Lobophyllia hemprichii, commonly called lobed brain coral, lobed cactus coral or largebrain root coral, is a species of large polyp stony coral in the family Lobophylliidae. It is found in the Indo-Pacific Ocean. In its specific name Christian Gottfried Ehrenberg honoured his late partner the Prussian naturalist Wilhelm Hemprich; they were among the first to study the marine life of the Red Sea.

==Description==
Lobophyllia hemprichii is a colonial species of coral that may form hemispherical or flattened mounds up to 5 m in diameter. Several adjacent colonies, sometimes of different colours, may grow together to form a composite colony. The corralites (skeletal cups) may be phaceloid (having a tubular form and growing from a common base) or flabello-meandroid (arranged in valleys with the neighbouring valleys each having a ridge, with the valleys dividing irregularly). Each corallite has a number of septa (vertical blades inside the corallite cup) which taper in thickness and have tall sharp teeth. This coral is some shade of grey, pink, violet or yellowish-brown, sometimes a uniform colour or sometimes with contrasting regions.
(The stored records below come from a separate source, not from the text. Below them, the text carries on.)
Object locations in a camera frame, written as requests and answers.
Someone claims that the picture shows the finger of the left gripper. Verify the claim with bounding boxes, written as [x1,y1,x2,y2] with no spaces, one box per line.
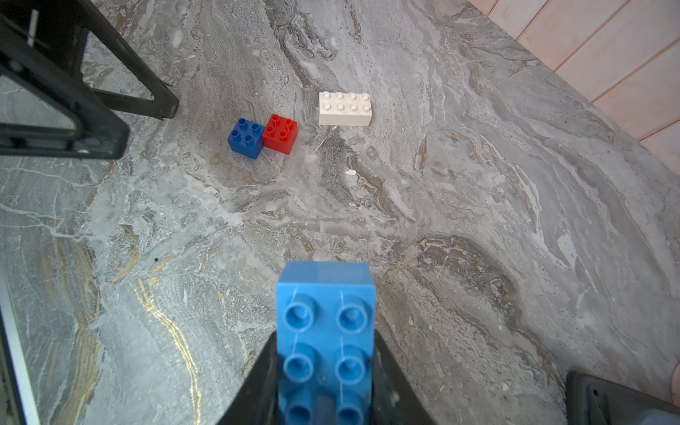
[1,16,129,159]
[31,1,179,120]

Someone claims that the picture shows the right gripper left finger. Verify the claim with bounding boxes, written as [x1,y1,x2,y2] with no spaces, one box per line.
[217,332,279,425]

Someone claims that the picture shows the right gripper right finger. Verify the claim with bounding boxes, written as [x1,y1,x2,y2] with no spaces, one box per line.
[369,330,436,425]

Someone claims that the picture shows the light blue long lego brick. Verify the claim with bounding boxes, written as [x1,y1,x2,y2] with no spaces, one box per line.
[276,260,376,424]

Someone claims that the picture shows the small blue lego brick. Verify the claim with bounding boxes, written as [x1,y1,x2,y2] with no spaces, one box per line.
[228,118,265,159]

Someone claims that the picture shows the small red lego brick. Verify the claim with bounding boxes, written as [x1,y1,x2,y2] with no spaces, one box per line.
[262,114,299,155]

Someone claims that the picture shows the white long lego brick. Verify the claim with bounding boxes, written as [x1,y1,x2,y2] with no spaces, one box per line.
[319,91,373,127]

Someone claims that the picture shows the blue grey tape dispenser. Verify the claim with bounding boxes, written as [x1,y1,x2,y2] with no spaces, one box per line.
[566,371,679,425]
L. hemprichii is a zooxanthellate coral, having single-celled photosynthesizing organisms known as dinoflagellates living within the tissues. Photosynthesis of these protists provides the coral with nutrients. The thick, fleshy polyps can retract back into the corallite cups in which they sit or extend their tentacles to feed.

==Distribution==
Lobophyllia hemprichii is native to the tropical and subtropical Indo-Pacific. Its range extends from the Red Sea, the Gulf of Aden and the east coast of Africa through the Indian Ocean and the Bay of Bengal to Japan, Indonesia, New Guinea and Australia. It is most common at depths between 9 and 15 m but can occur down to about 50 m. It is found on upper reef slopes, where it is often the dominant species of coral and sometimes the only species.

==Status==
The International Union for Conservation of Nature lists this species as being of "least concern", on the basis that it has a wide range and is common in most of that range. Although susceptible to bleaching and to other damage caused to corals by a rise in sea temperature and ocean acidification, it is thought to be more resilient than many other species because of its large population size and wide genetic variability. It is collected for the aquarium trade, Indonesia being the main exporter. It is included in CITES Appendix II as are all stony corals.